What to work on
Identify, in the records below, every line where the string "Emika" appears, and copy each such line.

Stored items:

================================

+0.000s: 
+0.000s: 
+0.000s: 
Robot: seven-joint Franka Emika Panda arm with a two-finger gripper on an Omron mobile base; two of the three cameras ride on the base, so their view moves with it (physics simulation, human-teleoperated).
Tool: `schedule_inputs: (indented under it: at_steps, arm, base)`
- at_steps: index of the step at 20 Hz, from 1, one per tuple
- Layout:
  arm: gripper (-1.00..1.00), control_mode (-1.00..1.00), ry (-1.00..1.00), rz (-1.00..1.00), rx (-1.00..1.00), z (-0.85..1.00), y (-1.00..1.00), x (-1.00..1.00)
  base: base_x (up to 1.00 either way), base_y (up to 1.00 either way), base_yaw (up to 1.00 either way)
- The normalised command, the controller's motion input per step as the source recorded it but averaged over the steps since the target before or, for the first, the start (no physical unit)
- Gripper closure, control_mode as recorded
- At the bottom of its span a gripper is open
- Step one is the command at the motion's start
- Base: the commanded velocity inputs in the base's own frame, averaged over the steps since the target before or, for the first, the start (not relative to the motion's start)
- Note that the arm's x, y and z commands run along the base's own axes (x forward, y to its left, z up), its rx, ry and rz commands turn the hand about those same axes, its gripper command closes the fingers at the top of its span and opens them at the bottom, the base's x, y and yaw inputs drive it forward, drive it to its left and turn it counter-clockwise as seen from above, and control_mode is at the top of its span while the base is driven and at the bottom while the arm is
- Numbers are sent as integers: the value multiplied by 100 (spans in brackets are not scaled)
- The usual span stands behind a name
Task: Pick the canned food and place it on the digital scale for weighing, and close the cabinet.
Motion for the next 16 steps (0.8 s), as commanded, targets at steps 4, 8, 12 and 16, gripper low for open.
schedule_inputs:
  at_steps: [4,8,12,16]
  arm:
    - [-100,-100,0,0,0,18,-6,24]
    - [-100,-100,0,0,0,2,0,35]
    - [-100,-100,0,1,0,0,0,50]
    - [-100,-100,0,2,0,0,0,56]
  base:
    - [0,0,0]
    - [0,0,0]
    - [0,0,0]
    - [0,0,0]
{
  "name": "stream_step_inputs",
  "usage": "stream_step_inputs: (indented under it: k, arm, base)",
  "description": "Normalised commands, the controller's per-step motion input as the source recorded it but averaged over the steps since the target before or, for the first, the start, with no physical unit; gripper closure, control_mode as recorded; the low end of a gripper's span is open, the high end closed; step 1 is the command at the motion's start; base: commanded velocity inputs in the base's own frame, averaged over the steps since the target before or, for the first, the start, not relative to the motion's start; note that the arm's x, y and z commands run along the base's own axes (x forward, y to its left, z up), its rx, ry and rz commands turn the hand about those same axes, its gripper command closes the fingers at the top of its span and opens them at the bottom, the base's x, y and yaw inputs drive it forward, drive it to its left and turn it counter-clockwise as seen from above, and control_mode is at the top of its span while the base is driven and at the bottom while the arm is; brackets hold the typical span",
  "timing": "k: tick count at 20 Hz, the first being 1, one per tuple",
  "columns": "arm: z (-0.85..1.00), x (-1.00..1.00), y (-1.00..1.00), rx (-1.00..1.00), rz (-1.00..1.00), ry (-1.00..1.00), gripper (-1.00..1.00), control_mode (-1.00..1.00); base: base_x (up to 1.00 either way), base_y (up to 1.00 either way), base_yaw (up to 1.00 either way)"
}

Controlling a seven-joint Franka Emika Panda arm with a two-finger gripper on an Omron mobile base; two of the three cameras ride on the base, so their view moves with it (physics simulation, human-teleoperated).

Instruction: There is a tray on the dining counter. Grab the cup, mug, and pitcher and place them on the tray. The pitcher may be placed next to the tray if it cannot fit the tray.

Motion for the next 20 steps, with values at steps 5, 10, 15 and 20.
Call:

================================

Answer to this exercise
Robot: seven-joint Franka Emika Panda arm with a two-finger gripper on an Omron mobile base; two of the three cameras ride on the base, so their view moves with it (physics simulation, human-teleoperated).
Controlling a seven-joint Franka Emika Panda arm with a two-finger gripper on an Omron mobile base; two of the three cameras ride on the base, so their view moves with it (physics simulation, human-teleoperated).

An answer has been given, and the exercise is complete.